### Exercise details
From the data below, please reproduce exactly everything from the line that contains "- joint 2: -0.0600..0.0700" down to the line that contains "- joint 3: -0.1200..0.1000", with both ends included.

[Input data Boundary: Start]

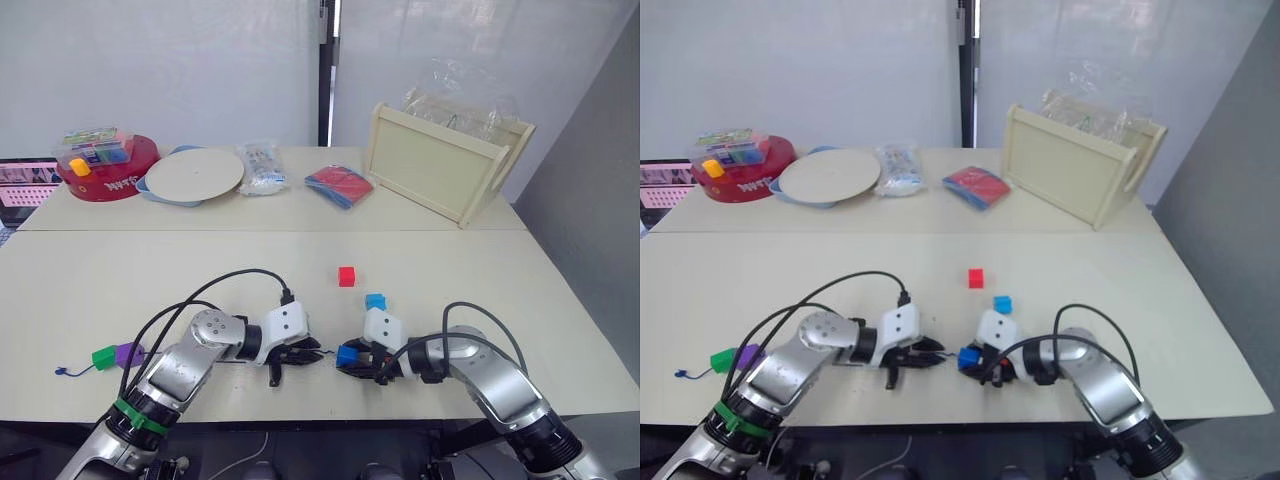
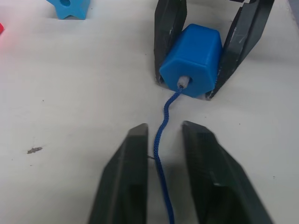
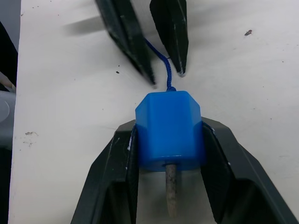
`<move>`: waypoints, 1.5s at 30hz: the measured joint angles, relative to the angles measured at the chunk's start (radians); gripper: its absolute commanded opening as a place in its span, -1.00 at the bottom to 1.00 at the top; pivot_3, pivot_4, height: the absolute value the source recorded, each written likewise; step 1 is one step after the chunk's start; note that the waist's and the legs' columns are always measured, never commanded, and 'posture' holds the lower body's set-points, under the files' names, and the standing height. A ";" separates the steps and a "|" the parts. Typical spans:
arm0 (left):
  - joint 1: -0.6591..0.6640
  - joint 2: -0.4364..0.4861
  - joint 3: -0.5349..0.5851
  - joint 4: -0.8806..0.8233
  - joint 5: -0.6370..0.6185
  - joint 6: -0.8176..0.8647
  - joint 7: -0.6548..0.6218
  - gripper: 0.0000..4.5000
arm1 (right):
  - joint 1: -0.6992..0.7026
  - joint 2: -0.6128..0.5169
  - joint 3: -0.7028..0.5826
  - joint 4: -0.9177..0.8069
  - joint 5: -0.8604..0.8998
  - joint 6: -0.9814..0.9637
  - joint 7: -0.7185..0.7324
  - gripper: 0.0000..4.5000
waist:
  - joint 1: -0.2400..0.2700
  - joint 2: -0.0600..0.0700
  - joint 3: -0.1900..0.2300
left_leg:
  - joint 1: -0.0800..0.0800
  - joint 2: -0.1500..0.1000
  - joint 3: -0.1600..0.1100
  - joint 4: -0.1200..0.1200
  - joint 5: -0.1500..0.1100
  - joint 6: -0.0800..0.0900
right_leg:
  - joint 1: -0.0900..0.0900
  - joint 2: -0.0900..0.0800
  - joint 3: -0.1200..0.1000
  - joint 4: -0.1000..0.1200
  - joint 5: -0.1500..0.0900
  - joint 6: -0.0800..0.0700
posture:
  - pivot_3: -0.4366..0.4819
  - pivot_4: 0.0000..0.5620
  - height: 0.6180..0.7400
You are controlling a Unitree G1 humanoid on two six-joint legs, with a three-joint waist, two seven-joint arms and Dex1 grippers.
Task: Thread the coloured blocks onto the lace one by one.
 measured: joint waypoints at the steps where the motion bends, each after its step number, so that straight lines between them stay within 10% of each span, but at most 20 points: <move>1: -0.003 0.000 -0.001 0.001 0.001 0.001 0.000 -0.99 | 0.000 0.000 0.000 0.000 0.000 0.000 0.000 -0.43 | 0.000 0.000 0.000 | 0.000 0.000 0.000 0.000 0.000 0.000 | 0.000 0.000 0.000 0.000 0.000 0.000 | -0.05 -0.47 1.00; 33: -0.081 -0.036 -0.062 0.098 0.061 -0.153 -0.123 -0.99 | 0.000 0.002 0.000 -0.003 0.001 -0.004 0.001 -0.43 | -0.001 0.000 0.000 | -0.001 0.000 0.000 0.000 0.000 0.000 | -0.001 0.000 0.000 0.000 0.000 0.000 | -0.05 -0.47 1.00; 40: -0.074 -0.027 -0.047 0.085 0.054 -0.112 -0.108 -0.07 | 0.001 0.002 0.000 -0.003 0.001 -0.003 -0.002 -0.43 | -0.001 0.000 0.000 | -0.001 0.000 0.000 0.000 0.000 0.000 | -0.001 0.000 0.000 0.000 0.000 0.000 | -0.05 -0.47 1.00; 45: -0.073 -0.012 -0.013 0.052 0.051 -0.067 -0.092 0.53 | 0.003 0.002 -0.008 -0.003 0.003 -0.003 -0.016 0.48 | 0.001 0.000 0.000 | -0.001 0.000 0.000 0.000 0.000 0.000 | -0.001 0.000 0.000 0.000 0.000 0.000 | -0.05 -0.47 1.00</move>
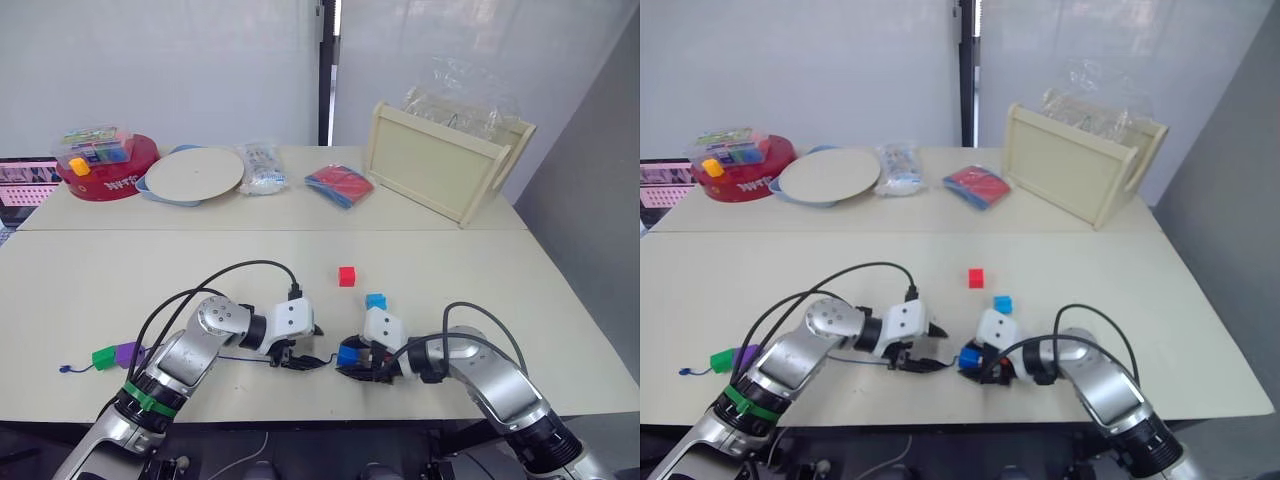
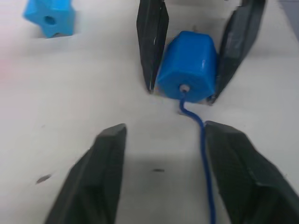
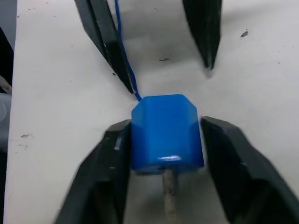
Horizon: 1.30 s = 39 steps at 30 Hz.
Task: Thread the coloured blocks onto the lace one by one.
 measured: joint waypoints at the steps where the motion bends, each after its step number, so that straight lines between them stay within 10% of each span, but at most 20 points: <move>1: 0.000 0.000 0.000 -0.008 -0.001 0.007 0.000 0.53 | 0.001 0.000 -0.003 -0.001 0.004 0.002 0.000 0.64 | 0.000 0.000 0.000 | 0.000 0.000 0.000 0.000 0.000 0.000 | 0.000 0.000 0.000 0.000 0.000 0.000 | -0.05 -0.47 1.00; 4: 0.001 -0.006 0.000 -0.035 -0.023 0.032 0.000 0.53 | 0.012 -0.003 -0.024 -0.011 0.033 0.025 -0.002 0.99 | 0.004 0.000 0.000 | -0.001 0.000 0.000 0.000 0.000 0.000 | 0.000 0.000 0.000 0.000 0.000 0.000 | -0.05 -0.47 1.00; 32: -0.067 -0.172 -0.086 0.105 -0.015 0.020 0.012 0.53 | 0.172 -0.142 -0.167 -0.194 0.115 0.116 -0.081 0.99 | 0.024 0.000 0.001 | -0.005 -0.001 0.000 0.001 0.000 0.000 | -0.003 -0.001 0.000 -0.001 0.000 0.000 | -0.05 -0.47 1.00; 39: -0.070 -0.188 -0.087 0.124 -0.012 0.004 0.014 -0.41 | 0.163 -0.142 -0.163 -0.193 0.115 0.116 -0.080 1.00 | 0.026 0.000 0.001 | -0.005 -0.001 0.000 0.002 0.000 0.000 | -0.003 -0.001 0.000 -0.001 0.000 0.000 | -0.05 -0.47 1.00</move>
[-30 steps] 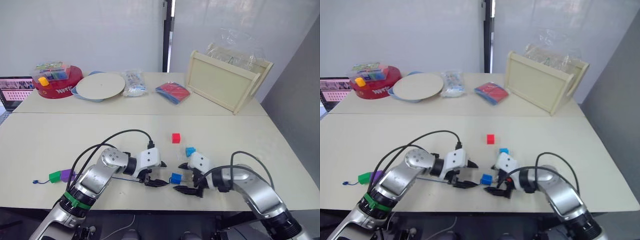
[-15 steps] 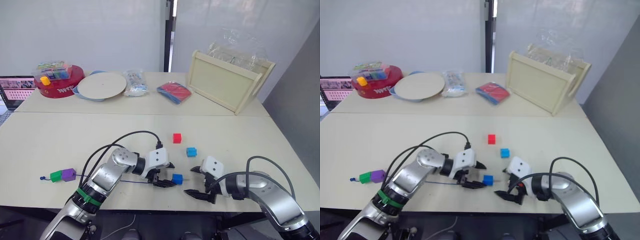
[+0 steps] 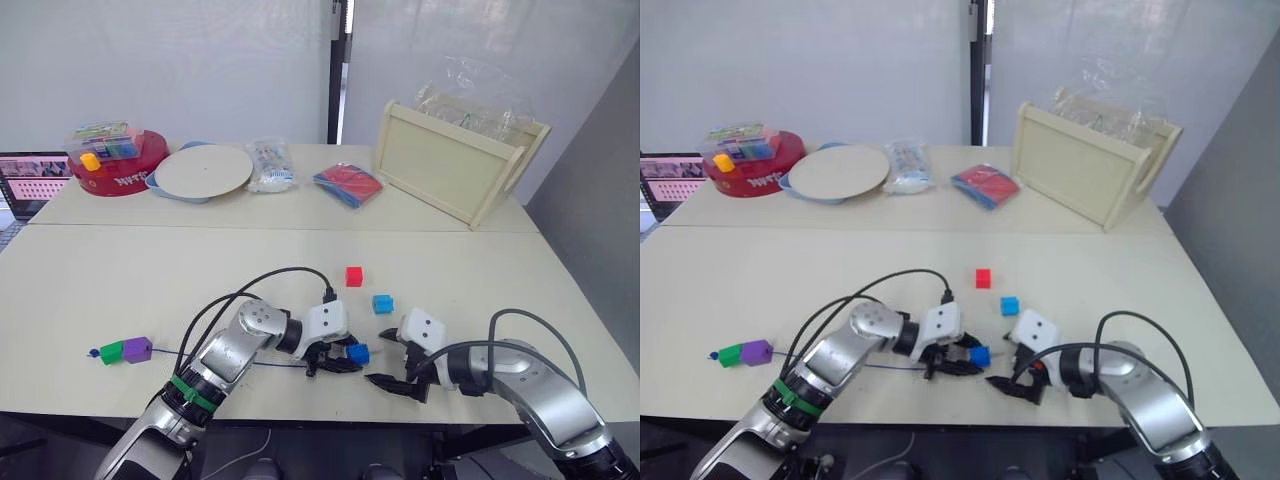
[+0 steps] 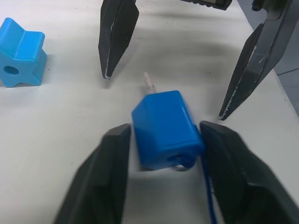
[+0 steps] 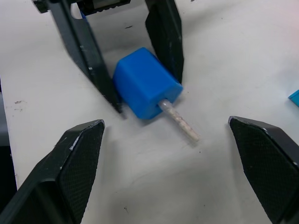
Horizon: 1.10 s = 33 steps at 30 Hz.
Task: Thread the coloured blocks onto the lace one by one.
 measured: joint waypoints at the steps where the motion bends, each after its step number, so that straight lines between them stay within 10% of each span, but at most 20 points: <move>1: -0.002 0.000 0.000 0.001 0.002 -0.001 0.000 -0.42 | -0.001 0.000 0.001 0.000 0.000 0.000 0.000 1.00 | 0.000 0.000 0.000 | 0.000 0.000 0.000 0.000 0.000 0.000 | 0.000 0.000 0.000 0.000 0.000 0.000 | -0.05 -0.47 1.00; 12: -0.007 0.029 0.000 0.000 0.013 -0.029 -0.029 -0.42 | -0.032 -0.003 0.018 0.021 -0.011 -0.014 0.005 1.00 | -0.004 0.000 0.000 | 0.000 0.000 0.000 0.000 0.000 0.000 | 0.000 0.000 0.000 0.000 0.000 0.000 | -0.05 -0.47 1.00; 26: -0.010 0.040 0.001 -0.001 0.014 -0.030 -0.053 -0.42 | -0.125 -0.013 0.124 0.108 -0.062 -0.097 0.085 -0.99 | -0.003 0.000 0.000 | 0.000 0.000 0.000 0.000 0.000 0.000 | 0.000 0.000 0.000 0.000 0.000 0.000 | -0.05 -0.47 1.00; 33: -0.008 0.052 0.001 -0.015 0.014 -0.026 -0.073 -0.42 | -0.148 -0.025 0.149 0.111 -0.077 -0.106 0.126 -1.00 | -0.002 0.000 0.000 | 0.000 0.000 0.000 0.000 0.000 0.000 | 0.000 0.000 0.000 0.000 0.000 0.000 | -0.05 -0.47 1.00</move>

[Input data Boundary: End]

### Output below
  - joint 2: -0.0600..0.0700
  - joint 3: -0.1900..0.2300
left_leg:
  - joint 1: -0.0800..0.0800
  - joint 2: -0.1500..0.1000
  - joint 3: -0.1600..0.1100
  - joint 4: -0.1200..0.1200
  - joint 5: -0.1500..0.1100
  - joint 6: -0.0800..0.0900
right_leg:
  - joint 1: -0.0900..0.0900
  - joint 2: -0.0900..0.0800
  - joint 3: -0.1200..0.1000

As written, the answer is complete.